TASK ITEM> Please reproduce each line of the data below exactly as shown.

DATA BELOW>
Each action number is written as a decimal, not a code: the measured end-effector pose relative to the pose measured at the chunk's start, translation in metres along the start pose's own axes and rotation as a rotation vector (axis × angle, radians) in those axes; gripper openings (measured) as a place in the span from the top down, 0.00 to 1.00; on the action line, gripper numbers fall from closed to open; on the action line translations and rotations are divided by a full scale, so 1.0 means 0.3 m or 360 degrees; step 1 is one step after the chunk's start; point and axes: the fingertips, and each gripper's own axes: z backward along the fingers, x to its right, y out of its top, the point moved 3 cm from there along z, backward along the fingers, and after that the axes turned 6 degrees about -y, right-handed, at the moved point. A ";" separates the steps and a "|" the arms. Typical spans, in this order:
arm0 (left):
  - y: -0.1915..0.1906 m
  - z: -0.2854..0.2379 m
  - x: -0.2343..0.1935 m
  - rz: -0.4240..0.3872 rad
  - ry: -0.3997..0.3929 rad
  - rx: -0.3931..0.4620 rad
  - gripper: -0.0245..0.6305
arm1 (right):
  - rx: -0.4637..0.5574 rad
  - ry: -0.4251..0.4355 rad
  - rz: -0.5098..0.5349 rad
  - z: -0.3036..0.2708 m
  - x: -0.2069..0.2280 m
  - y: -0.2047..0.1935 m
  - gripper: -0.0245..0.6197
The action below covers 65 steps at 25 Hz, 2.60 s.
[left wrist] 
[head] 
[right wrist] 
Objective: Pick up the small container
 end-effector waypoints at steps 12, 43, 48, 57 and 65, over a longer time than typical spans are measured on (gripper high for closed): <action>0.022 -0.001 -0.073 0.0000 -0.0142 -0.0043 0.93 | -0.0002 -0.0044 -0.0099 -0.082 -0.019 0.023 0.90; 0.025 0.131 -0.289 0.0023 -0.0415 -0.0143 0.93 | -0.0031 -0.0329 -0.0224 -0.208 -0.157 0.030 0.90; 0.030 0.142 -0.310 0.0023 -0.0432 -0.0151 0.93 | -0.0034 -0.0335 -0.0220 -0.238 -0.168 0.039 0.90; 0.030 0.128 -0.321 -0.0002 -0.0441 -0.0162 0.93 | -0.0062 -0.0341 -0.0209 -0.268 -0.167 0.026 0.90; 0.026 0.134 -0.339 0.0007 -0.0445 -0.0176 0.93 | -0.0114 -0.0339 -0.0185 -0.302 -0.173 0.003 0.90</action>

COMPLETED TASK>
Each action number is written as a decimal, not a code: the measured end-effector pose relative to the pose measured at the chunk's start, translation in metres along the start pose's own axes and rotation as a rotation vector (axis × angle, radians) in those axes; gripper openings (measured) as a place in the span from the top down, 0.00 to 1.00; on the action line, gripper numbers fall from closed to open; on the action line translations and rotations are divided by a full scale, so 1.0 means 0.3 m or 360 degrees; step 1 is one step after the chunk's start; point and axes: the fingertips, and each gripper's own axes: z backward along the fingers, x to its right, y out of its top, the point moved 3 cm from there along z, backward along the fingers, and after that the axes turned 6 degrees about -y, right-handed, at the moved point. A ";" separates the steps and a "|" the arms. Typical spans, in this order:
arm0 (left):
  - y: -0.1915..0.1906 m
  - z: -0.2854..0.2379 m
  - x: -0.2343..0.1935 m
  - rz: -0.4240..0.3872 rad
  - ry: -0.3997..0.3929 rad
  - rx: -0.3931..0.4620 rad
  - gripper: -0.0245..0.6305
arm1 (right):
  - rx: -0.4637..0.5574 rad
  - ry: -0.4251..0.4355 rad
  - rz: -0.5098..0.5349 rad
  - z: -0.3036..0.2708 m
  - x: -0.2069..0.2280 m
  - y: -0.2047..0.1935 m
  - gripper: -0.0245..0.6197
The action below covers 65 steps at 25 Hz, 2.60 s.
[left wrist] 
[head] 
[right wrist] 
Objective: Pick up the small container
 end-effector waypoints at steps 12, 43, 48, 57 and 65, over a longer time than typical spans are measured on (gripper high for closed): <action>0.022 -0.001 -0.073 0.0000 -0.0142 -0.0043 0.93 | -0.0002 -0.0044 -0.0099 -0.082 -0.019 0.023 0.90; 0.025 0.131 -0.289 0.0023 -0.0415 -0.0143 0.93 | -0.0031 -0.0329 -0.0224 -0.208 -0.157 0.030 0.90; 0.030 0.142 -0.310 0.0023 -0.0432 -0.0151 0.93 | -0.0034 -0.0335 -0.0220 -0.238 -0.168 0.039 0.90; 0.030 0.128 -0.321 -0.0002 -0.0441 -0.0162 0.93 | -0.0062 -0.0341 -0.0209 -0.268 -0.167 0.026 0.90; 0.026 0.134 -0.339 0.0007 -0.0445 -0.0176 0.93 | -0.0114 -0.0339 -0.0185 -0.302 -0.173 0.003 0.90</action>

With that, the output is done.